▸ Assignment: Using the data that follows, give the number of lines in which the word "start" occurs. Write only the number.

Segment Open

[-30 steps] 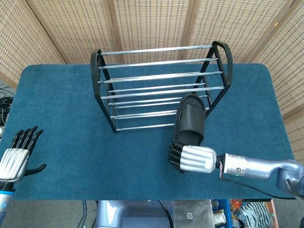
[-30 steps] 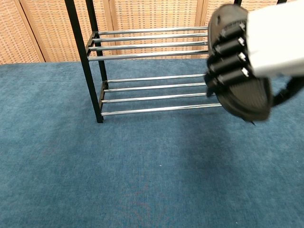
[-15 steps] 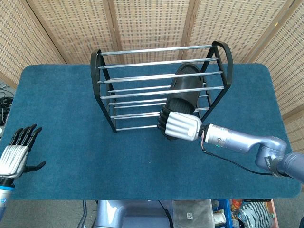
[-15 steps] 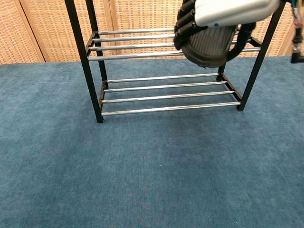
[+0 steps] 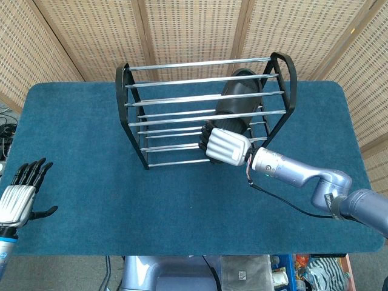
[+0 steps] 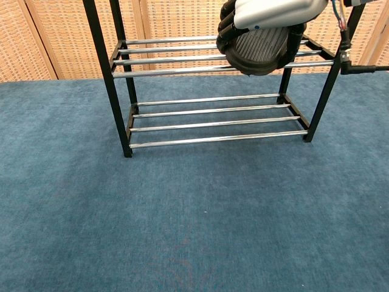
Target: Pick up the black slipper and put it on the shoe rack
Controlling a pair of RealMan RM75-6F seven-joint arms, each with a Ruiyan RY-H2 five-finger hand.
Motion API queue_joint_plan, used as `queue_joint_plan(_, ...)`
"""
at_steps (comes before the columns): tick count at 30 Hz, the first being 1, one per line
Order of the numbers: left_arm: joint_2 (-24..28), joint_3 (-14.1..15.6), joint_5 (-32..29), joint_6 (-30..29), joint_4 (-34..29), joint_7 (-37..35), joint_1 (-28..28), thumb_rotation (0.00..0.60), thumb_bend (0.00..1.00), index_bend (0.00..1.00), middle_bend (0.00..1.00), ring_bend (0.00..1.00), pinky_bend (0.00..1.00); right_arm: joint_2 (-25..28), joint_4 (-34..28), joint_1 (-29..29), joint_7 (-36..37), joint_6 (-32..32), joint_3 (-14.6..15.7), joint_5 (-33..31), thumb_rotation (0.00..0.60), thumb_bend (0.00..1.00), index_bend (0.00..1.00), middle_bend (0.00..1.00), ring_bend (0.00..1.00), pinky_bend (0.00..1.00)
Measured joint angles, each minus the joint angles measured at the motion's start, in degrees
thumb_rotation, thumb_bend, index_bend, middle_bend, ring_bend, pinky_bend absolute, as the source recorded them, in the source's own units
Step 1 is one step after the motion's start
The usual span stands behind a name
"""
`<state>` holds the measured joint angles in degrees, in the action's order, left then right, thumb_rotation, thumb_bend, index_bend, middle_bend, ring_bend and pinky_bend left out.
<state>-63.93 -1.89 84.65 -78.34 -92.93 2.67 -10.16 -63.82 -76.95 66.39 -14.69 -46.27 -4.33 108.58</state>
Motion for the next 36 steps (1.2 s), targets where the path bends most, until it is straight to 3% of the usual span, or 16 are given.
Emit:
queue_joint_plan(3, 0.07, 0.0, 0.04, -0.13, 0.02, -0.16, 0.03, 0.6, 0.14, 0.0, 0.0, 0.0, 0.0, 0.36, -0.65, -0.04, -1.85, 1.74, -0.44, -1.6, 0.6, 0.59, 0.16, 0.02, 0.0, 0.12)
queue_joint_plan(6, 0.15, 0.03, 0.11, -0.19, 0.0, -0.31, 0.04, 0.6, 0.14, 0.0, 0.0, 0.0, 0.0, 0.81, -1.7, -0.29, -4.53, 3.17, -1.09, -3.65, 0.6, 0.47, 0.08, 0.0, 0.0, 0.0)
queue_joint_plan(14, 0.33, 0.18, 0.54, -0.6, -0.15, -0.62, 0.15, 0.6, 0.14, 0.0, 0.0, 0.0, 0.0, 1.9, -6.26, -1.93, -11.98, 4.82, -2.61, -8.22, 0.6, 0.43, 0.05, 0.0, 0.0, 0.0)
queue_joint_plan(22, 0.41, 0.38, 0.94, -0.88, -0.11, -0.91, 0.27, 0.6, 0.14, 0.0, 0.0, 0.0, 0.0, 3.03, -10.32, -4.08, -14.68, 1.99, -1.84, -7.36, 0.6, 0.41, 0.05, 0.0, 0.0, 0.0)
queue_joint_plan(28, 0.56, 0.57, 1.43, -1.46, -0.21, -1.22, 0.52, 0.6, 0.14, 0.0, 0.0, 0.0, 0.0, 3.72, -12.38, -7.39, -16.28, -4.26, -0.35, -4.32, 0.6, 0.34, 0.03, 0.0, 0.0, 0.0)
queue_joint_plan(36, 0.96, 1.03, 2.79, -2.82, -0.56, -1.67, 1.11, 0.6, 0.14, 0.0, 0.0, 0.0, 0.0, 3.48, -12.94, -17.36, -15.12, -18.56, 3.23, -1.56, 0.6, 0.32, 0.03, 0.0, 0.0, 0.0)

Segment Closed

▸ Exercise response: 2